» **INSTRUCTIONS TO FOLLOW**
Would you please transcribe, exactly as written, the lines of the entries below starting at the one that holds "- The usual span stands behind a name" and ending at the one that holds "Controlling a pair", both included?

(Stored items)
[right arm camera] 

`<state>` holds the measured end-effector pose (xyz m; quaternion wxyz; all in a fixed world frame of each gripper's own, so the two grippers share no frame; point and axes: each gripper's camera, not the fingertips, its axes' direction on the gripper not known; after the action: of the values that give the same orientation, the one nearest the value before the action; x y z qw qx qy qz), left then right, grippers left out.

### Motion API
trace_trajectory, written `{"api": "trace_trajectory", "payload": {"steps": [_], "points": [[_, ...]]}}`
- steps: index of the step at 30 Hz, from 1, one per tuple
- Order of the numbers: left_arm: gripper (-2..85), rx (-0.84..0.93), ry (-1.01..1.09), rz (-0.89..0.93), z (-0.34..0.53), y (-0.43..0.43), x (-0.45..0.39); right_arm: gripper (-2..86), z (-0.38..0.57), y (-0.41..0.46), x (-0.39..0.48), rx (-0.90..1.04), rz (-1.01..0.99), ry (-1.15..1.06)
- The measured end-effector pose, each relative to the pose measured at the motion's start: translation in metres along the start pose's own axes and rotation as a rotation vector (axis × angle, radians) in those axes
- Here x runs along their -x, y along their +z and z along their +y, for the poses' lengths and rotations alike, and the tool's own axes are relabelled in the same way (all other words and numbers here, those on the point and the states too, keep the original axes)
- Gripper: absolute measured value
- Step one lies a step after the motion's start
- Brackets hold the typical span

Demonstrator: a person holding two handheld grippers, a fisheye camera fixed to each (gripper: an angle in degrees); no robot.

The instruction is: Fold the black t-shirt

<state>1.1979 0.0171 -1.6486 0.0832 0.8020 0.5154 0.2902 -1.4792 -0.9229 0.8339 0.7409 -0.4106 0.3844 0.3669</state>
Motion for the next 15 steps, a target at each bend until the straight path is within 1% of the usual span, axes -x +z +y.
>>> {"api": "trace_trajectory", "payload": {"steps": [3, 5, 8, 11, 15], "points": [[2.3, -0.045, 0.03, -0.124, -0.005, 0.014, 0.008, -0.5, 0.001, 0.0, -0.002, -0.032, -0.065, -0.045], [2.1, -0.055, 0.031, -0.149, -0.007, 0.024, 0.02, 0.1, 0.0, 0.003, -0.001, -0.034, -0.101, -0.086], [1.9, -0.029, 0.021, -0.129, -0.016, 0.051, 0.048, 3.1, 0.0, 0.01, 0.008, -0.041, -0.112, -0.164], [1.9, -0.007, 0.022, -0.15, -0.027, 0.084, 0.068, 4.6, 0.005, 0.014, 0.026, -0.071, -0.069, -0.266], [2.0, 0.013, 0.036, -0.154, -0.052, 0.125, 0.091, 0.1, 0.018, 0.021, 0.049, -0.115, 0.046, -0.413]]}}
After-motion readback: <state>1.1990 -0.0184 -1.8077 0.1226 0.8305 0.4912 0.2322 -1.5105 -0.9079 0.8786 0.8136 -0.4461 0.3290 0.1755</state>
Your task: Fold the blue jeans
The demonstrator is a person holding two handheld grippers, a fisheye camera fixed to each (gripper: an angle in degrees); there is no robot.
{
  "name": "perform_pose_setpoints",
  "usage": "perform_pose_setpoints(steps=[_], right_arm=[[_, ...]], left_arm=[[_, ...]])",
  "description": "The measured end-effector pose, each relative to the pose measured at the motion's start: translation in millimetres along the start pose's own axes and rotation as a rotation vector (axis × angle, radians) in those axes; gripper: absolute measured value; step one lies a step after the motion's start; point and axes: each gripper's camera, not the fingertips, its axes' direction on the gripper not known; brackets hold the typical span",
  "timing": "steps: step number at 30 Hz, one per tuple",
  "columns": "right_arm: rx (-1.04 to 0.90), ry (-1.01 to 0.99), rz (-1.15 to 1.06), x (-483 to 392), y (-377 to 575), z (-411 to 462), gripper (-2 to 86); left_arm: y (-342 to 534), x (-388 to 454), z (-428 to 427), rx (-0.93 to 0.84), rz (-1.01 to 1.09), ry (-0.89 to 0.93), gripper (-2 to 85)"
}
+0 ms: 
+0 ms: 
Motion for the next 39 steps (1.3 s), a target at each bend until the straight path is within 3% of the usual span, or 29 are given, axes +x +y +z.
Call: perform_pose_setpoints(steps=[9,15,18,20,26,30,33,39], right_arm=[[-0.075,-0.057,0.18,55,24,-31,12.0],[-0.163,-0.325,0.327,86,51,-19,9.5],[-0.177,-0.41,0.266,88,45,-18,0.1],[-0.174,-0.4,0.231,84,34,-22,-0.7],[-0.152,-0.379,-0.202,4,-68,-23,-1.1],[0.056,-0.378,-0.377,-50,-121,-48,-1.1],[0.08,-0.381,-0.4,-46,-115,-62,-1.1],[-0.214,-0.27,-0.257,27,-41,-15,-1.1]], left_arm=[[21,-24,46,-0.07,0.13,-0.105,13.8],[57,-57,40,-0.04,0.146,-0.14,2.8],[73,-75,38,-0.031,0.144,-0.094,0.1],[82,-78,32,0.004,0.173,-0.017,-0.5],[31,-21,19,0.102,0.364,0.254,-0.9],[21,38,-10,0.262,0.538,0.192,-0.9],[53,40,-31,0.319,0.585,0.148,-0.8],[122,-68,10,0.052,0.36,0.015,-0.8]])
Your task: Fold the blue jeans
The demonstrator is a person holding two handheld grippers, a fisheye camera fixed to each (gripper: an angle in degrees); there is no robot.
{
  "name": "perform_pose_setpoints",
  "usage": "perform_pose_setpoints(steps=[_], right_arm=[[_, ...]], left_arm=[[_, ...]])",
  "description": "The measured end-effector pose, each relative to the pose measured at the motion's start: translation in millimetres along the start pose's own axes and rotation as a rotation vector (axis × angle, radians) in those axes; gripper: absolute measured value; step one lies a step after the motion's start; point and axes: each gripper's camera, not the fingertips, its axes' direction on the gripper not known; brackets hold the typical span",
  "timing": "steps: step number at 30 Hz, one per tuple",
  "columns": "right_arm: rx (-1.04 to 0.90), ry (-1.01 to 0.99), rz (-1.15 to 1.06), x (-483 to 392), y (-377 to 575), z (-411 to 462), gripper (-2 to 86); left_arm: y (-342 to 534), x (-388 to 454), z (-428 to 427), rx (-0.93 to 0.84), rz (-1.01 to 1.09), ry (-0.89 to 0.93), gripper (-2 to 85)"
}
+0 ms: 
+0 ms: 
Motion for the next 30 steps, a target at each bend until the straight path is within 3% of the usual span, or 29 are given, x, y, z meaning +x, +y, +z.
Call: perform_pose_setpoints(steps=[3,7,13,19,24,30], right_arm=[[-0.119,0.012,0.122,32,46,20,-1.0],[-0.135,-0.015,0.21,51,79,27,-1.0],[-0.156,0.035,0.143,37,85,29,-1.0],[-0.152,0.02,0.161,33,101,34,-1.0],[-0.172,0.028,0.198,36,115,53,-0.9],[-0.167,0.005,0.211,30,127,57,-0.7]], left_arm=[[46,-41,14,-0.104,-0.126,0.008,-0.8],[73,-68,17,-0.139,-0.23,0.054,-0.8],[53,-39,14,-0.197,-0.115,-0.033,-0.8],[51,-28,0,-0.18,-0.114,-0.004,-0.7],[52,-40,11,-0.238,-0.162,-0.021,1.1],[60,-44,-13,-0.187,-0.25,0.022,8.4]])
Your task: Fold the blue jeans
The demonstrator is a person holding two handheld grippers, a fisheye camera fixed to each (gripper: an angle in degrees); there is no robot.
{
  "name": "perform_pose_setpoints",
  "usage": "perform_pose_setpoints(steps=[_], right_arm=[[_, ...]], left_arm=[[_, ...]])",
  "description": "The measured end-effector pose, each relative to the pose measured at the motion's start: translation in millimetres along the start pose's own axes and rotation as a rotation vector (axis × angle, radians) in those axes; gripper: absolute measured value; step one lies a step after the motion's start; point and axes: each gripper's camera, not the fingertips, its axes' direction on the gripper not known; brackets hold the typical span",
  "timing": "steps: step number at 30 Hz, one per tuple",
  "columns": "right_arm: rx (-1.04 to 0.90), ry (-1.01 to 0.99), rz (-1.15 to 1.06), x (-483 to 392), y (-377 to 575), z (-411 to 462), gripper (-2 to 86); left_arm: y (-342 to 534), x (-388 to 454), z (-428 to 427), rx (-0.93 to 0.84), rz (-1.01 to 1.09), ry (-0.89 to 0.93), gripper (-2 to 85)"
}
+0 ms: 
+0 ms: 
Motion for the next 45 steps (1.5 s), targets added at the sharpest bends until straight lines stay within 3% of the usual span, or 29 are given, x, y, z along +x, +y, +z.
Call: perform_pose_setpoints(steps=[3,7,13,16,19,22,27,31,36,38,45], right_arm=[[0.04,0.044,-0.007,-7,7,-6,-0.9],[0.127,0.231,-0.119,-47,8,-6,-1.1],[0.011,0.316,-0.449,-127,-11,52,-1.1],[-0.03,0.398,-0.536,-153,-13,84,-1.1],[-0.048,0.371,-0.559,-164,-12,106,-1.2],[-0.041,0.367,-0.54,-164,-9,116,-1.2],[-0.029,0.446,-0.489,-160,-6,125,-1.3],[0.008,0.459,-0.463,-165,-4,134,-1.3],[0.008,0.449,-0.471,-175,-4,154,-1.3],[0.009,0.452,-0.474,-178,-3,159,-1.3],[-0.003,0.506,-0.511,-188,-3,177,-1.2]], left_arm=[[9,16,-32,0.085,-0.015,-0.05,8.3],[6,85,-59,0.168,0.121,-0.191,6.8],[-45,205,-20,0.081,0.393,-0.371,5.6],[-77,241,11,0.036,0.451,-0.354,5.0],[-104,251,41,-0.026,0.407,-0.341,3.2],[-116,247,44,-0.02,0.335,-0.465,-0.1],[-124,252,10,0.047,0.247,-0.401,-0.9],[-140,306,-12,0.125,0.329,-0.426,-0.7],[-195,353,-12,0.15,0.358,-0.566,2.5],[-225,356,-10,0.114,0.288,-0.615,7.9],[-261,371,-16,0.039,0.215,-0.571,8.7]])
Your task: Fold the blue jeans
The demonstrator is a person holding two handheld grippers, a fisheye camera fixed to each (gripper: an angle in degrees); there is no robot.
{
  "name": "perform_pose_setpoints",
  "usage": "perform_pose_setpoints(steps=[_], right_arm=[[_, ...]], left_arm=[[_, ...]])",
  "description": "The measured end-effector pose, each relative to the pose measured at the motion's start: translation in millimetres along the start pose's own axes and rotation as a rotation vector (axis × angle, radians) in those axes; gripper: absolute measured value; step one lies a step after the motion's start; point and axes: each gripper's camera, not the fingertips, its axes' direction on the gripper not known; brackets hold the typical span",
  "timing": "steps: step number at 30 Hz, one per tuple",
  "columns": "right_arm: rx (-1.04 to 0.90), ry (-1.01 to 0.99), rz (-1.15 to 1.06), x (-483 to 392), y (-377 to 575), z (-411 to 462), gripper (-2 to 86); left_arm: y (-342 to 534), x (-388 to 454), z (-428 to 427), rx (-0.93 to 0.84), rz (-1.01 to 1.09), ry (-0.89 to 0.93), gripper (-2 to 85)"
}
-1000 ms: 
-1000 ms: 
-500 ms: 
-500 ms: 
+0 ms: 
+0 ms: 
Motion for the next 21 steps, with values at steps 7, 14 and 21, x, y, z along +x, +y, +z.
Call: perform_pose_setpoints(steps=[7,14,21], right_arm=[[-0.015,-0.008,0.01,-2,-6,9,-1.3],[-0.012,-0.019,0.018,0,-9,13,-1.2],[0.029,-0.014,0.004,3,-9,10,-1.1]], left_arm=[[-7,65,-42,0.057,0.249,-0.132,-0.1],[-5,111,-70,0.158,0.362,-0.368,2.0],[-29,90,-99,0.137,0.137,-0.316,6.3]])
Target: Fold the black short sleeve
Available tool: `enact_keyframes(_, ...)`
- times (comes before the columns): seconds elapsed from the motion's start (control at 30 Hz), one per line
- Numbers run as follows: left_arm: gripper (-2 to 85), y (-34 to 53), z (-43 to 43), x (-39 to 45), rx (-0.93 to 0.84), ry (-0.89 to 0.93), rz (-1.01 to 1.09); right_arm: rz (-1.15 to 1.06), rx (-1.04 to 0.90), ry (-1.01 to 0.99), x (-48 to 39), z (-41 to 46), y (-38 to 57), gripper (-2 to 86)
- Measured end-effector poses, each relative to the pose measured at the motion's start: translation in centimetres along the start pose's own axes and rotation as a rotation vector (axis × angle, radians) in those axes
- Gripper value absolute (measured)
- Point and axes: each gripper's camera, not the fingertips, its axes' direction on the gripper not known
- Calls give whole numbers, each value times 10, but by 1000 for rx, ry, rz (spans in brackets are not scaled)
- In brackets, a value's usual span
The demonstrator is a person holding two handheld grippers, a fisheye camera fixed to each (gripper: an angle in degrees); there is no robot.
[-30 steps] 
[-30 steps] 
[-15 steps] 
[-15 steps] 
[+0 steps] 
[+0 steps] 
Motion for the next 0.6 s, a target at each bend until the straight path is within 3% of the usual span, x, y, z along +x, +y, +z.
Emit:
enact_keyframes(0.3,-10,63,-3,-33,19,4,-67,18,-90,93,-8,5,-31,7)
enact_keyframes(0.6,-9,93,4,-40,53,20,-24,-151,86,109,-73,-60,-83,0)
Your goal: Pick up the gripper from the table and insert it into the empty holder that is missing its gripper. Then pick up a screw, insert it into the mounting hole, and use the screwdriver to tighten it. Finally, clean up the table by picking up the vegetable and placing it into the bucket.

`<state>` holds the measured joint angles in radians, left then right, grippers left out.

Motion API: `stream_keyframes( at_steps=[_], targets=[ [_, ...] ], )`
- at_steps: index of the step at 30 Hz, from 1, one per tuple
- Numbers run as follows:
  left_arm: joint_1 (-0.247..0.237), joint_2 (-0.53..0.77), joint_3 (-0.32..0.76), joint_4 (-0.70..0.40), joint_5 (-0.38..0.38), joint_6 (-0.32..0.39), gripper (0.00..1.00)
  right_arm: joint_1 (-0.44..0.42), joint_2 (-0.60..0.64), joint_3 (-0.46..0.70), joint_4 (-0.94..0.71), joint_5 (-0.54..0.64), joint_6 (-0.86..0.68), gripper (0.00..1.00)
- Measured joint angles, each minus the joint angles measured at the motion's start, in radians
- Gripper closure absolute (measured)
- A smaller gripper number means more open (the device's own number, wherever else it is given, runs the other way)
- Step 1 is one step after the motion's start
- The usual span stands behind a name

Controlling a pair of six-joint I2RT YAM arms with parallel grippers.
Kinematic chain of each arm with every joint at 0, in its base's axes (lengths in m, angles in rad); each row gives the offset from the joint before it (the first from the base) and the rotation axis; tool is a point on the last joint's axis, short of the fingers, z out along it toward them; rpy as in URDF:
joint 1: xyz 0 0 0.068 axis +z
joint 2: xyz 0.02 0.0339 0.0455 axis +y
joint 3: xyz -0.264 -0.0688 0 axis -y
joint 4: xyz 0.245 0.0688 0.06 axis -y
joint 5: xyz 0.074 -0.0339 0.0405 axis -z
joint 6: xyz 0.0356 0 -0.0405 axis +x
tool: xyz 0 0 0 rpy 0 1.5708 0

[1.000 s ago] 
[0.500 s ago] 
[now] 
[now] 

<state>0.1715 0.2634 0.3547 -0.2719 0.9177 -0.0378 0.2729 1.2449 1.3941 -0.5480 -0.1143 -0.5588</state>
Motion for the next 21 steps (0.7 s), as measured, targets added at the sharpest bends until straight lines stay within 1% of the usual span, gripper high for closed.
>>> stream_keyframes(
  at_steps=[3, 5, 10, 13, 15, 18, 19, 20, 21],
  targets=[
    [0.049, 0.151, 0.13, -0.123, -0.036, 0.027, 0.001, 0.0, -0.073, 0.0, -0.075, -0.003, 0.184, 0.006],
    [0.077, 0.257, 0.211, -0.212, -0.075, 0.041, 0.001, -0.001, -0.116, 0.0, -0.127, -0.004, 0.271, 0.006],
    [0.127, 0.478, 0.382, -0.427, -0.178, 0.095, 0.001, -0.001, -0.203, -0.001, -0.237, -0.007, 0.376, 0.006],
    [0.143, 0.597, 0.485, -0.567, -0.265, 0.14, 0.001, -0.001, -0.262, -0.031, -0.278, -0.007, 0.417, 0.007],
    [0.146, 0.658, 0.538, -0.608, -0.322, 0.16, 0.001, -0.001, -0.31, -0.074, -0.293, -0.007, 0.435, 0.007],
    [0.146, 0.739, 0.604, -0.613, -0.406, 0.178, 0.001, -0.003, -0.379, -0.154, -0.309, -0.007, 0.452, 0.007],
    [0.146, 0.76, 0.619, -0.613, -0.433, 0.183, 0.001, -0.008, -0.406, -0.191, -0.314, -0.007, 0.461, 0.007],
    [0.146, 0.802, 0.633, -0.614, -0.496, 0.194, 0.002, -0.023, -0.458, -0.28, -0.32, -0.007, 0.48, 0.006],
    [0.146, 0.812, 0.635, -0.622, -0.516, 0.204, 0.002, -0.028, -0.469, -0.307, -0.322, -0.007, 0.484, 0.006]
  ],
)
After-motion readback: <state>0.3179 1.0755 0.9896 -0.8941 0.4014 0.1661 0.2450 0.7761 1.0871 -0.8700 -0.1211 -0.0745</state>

» **OUTPUT OF THE EXERCISE**
- The usual span stands behind a name

Controlling a pair of six-joint I2RT YAM arms with parallel grippers.

The answer has been fully written out.